Required work:
Please copy out the entries below exactly, beginning with the line that contains "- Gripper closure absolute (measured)" and ending with the line that contains "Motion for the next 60", and include nothing outside that span.

┌────────

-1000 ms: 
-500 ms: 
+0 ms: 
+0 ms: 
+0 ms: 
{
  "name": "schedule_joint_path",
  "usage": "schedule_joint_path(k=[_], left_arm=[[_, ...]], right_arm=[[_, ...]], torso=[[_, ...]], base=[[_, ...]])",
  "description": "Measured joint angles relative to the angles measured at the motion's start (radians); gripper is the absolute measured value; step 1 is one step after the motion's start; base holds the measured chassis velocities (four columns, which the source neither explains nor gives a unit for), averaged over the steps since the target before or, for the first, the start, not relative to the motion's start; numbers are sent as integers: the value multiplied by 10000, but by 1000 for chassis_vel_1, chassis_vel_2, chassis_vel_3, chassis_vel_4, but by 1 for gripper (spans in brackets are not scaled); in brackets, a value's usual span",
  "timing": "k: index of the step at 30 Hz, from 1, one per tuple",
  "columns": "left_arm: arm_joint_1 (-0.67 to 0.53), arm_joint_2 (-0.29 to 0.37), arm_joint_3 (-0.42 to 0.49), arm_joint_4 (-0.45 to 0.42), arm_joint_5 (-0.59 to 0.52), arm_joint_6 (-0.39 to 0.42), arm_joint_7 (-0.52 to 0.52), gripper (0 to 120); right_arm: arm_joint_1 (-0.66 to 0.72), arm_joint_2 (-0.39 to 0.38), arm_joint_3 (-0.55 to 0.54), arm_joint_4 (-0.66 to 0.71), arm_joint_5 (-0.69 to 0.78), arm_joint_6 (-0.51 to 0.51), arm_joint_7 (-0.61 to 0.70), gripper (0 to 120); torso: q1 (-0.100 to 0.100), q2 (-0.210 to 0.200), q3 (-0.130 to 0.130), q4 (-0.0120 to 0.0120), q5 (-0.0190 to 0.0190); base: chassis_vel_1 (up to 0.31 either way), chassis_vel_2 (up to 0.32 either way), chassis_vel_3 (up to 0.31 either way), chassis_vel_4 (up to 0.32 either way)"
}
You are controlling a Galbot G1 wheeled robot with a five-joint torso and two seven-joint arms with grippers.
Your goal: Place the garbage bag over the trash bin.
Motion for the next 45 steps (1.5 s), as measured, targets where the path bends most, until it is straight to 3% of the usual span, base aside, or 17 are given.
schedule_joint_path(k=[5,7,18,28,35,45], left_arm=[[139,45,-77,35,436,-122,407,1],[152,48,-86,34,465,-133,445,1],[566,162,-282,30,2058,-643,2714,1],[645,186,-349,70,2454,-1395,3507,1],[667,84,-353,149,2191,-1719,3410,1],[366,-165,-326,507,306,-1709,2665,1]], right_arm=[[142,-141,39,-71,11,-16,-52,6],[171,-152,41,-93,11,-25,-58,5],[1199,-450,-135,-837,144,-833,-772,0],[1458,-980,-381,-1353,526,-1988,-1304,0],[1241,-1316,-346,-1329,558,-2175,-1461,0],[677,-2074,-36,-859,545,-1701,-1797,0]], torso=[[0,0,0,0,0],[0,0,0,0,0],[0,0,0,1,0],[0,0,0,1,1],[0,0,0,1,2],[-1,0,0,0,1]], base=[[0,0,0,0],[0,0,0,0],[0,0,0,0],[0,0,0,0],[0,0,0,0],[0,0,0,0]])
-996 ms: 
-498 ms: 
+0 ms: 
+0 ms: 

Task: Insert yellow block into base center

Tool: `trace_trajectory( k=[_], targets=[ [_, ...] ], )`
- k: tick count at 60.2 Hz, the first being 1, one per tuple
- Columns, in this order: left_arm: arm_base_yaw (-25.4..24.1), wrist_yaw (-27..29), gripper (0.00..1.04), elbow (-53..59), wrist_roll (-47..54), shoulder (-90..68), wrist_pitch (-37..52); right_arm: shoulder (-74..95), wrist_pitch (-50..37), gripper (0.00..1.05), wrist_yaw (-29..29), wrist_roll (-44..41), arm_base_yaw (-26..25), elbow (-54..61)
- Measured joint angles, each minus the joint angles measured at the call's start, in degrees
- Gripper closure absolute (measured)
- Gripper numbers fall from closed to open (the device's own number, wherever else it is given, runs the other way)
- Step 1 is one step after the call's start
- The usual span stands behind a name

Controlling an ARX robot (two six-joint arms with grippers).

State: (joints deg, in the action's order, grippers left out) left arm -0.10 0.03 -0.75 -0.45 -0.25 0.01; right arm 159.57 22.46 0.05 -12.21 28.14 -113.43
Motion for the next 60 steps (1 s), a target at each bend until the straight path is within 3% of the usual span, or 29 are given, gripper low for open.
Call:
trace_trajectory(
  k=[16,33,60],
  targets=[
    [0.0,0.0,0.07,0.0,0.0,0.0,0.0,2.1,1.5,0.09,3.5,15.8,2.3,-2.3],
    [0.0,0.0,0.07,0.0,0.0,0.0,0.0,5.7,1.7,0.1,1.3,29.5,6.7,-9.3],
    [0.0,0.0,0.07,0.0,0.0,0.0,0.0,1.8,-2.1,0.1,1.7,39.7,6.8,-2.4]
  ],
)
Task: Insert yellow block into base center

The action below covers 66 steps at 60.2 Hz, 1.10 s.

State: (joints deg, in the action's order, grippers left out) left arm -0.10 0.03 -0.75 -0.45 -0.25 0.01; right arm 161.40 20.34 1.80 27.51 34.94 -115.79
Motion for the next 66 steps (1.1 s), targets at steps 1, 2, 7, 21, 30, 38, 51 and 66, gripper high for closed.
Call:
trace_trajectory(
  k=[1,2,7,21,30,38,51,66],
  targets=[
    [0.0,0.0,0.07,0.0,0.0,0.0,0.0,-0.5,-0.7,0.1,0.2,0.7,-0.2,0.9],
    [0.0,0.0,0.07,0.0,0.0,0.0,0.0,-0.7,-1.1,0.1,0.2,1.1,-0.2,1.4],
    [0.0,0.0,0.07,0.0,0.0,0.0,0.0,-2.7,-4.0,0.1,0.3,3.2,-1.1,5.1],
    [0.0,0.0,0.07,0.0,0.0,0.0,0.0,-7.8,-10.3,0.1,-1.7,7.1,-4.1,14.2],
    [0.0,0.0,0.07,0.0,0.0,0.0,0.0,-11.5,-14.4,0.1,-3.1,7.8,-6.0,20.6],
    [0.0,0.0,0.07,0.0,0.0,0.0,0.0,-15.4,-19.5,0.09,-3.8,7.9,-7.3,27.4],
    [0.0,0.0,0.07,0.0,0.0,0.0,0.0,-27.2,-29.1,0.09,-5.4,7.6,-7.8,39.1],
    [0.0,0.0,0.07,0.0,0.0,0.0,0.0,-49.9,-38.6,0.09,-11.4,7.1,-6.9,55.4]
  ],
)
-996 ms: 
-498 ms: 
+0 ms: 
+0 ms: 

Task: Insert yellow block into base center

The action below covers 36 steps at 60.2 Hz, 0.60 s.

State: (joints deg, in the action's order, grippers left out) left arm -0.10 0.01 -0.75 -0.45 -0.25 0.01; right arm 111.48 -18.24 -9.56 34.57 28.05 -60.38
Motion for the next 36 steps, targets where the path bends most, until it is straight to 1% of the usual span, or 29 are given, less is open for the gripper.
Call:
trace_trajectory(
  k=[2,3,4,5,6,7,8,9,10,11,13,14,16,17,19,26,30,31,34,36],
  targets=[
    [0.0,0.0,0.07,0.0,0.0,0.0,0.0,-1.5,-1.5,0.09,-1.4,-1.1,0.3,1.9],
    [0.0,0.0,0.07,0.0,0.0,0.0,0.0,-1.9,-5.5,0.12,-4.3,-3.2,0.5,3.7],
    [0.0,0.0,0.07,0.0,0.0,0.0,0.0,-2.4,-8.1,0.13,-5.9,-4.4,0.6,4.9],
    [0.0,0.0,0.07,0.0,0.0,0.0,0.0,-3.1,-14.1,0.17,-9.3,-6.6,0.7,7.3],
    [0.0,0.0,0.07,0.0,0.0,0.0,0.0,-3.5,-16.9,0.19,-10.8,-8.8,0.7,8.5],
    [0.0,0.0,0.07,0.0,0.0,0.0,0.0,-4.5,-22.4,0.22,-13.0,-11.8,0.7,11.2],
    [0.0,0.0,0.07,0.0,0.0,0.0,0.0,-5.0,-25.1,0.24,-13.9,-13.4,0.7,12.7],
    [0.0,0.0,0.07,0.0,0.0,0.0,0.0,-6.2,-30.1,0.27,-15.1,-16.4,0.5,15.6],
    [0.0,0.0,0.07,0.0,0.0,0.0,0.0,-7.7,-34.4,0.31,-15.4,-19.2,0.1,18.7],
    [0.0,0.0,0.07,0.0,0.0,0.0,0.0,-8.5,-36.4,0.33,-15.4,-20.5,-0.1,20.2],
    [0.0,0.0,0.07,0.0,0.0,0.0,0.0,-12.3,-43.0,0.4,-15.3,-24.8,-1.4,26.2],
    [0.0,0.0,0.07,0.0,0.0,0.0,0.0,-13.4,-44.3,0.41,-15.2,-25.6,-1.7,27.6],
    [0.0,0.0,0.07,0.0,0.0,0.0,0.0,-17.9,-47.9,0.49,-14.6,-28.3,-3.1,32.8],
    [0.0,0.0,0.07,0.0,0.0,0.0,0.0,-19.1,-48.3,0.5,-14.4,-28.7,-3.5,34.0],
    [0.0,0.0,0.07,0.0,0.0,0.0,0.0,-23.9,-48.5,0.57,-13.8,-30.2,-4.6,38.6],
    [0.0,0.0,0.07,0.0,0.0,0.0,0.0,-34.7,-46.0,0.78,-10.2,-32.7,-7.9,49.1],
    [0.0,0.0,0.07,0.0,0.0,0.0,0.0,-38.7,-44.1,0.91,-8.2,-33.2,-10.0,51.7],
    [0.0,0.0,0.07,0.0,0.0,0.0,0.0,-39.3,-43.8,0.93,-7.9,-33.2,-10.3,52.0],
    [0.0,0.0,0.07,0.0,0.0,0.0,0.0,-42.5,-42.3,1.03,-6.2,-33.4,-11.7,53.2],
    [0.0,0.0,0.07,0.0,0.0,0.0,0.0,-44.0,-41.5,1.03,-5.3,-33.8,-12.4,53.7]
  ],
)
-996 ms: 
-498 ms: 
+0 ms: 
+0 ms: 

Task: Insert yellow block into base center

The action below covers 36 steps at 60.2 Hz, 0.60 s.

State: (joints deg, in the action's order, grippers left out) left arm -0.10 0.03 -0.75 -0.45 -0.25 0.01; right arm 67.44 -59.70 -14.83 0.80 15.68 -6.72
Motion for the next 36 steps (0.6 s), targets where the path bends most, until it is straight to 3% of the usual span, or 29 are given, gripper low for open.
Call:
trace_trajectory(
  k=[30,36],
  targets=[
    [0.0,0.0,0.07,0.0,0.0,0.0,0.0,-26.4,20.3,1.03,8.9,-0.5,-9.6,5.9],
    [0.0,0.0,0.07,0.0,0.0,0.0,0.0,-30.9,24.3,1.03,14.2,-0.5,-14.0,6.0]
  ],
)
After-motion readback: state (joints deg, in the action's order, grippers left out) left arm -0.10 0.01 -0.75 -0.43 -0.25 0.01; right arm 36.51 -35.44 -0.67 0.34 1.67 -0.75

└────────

Response:
- Gripper closure absolute (measured)
- Gripper numbers fall from closed to open (the device's own number, wherever else it is given, runs the other way)
- Step 1 is one step after the call's start
- The usual span stands behind a name

Controlling an ARX robot (two six-joint arms with grippers).

State: (joints deg, in the action's order, grippers left out) left arm -0.10 0.03 -0.75 -0.45 -0.25 0.01; right arm 159.57 22.46 0.05 -12.21 28.14 -113.43
Motion for the next 60 steps (1 s), a target at each bend until the straight path is within 3% of the usual span, or 29 are given, gripper low for open.

This concludes the response.